Prepare the dough: Combine the boiled water with the room temperature water and add to the flour, stirring with chopsticks or a wooden spoon. The dough should come together fairly quickly and easily compared to a cool water dough. (This will make gauging how long to knead for a little more difficult since traditionally you knead dough until it pulls away very easily from the side of the bowl.) Knead until you have the consistency and smoothness of a stress ball, about 10-12 minutes. Cover with a damp paper towel, and set aside to rest for at least an hour and up to three at room temperature, or overnight in the fridge.

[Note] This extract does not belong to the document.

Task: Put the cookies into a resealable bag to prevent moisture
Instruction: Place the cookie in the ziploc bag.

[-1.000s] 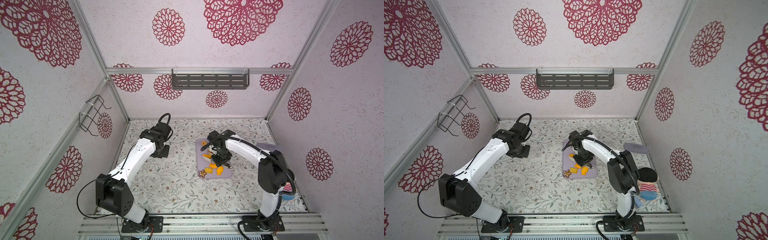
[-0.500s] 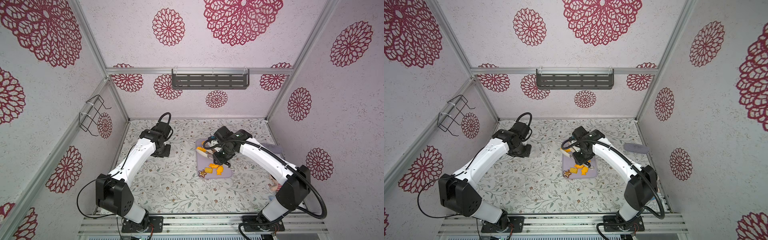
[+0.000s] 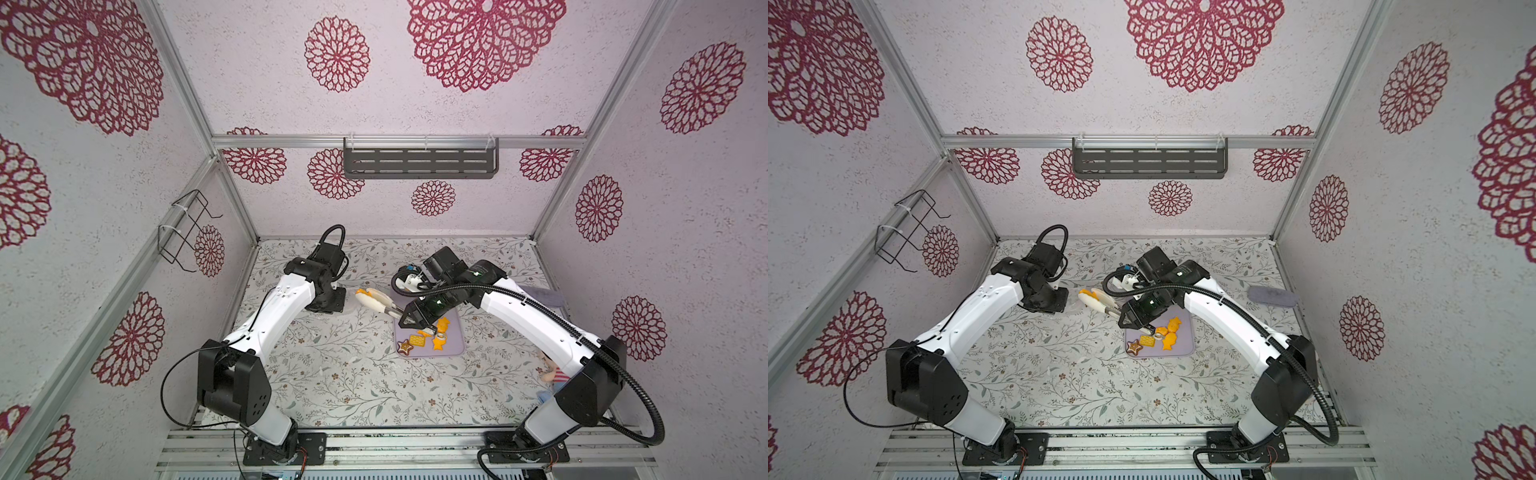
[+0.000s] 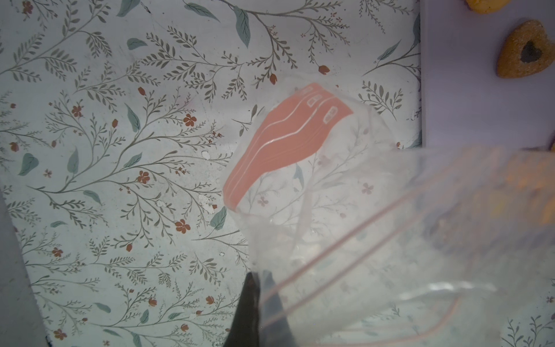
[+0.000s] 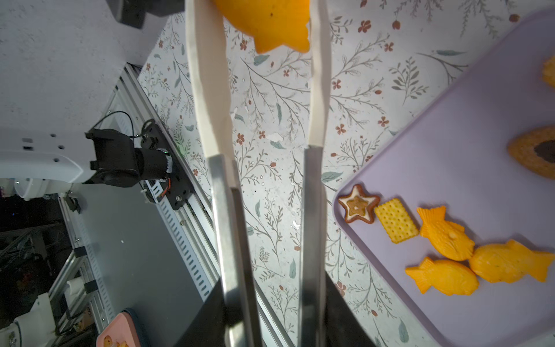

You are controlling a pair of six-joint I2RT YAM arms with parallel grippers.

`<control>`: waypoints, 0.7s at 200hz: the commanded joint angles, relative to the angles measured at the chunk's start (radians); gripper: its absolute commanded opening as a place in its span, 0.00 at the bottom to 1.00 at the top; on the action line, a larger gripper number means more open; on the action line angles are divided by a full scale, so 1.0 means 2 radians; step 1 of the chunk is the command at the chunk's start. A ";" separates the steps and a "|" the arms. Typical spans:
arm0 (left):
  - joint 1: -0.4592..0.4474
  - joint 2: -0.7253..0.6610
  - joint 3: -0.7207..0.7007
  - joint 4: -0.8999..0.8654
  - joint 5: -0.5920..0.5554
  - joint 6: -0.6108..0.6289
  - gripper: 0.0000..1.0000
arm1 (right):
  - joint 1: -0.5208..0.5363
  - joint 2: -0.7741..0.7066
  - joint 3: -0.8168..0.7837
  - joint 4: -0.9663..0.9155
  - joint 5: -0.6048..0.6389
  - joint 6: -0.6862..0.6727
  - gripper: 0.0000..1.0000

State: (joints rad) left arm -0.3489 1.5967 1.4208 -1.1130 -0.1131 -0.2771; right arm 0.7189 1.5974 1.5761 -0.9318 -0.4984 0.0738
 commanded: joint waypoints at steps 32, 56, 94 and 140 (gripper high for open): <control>-0.002 0.007 0.002 0.028 0.036 0.003 0.00 | 0.000 0.018 0.024 0.071 -0.078 0.037 0.33; -0.002 0.001 -0.005 0.042 0.055 -0.002 0.00 | 0.001 0.025 0.008 0.109 -0.100 0.060 0.33; 0.000 -0.015 -0.027 0.076 0.096 -0.012 0.00 | -0.003 0.018 -0.032 0.162 -0.116 0.090 0.33; 0.009 -0.030 -0.048 0.107 0.131 -0.026 0.00 | -0.027 -0.015 -0.087 0.226 -0.139 0.132 0.33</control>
State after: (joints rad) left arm -0.3244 1.5925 1.3388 -0.9657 0.0380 -0.3313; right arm 0.6903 1.6405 1.4330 -0.6563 -0.7136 0.2558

Prepare the roux: combine the oils, two tbsp of flour, and salt together in a small bowl.
Shaping the dough: Divide the dough into six pieces. For each piece - knead gently for a minute or two. Then, on a floured surface, roll out into a large circle, as thin as you can get it. Brush generously with the roux, making sure that if the flour has settled at the bottom of your bowl you stir to keep the ratio consistent. Sprinkle scallions on top of the roux. Roll into a cylinder, and flip so that the seam is facing you. Stretch the cylinder lightly to thin it out a bit, and roll jelly-roll style (the seam facing you should double the layers you get on the top). Gently, using a floured rolling pin, roll out the jelly roll, using a light but firm hand. Press from the center of the jelly roll to the edge and rotate so that you flatten the shape evenly, don't oversquish the layers, and maintain a circular shape.
Pan-fry: Add a small amount of canola oil to a pan, heated at medium-high heat, and swirl to coat evenly. When the oil is very hot, add each pancake to the pan - should sizzle as it hits the pan. Cook for around two minutes on each side, depending on the thickness of your pancake. Remove from heat when the pancake is essentially completely opaque and well-browned, sounds very crispy when you tap it, and shifts dryly and easily across the pan when you shake it. Undercooking will result in a soggy interior.
The pancakes are best within a few minutes out of the pan, but can be frozen and reheated in the pan later.
To assemble: brush each pancake with hoisin sauce and top with cucumbers, beef, and sunny side up egg.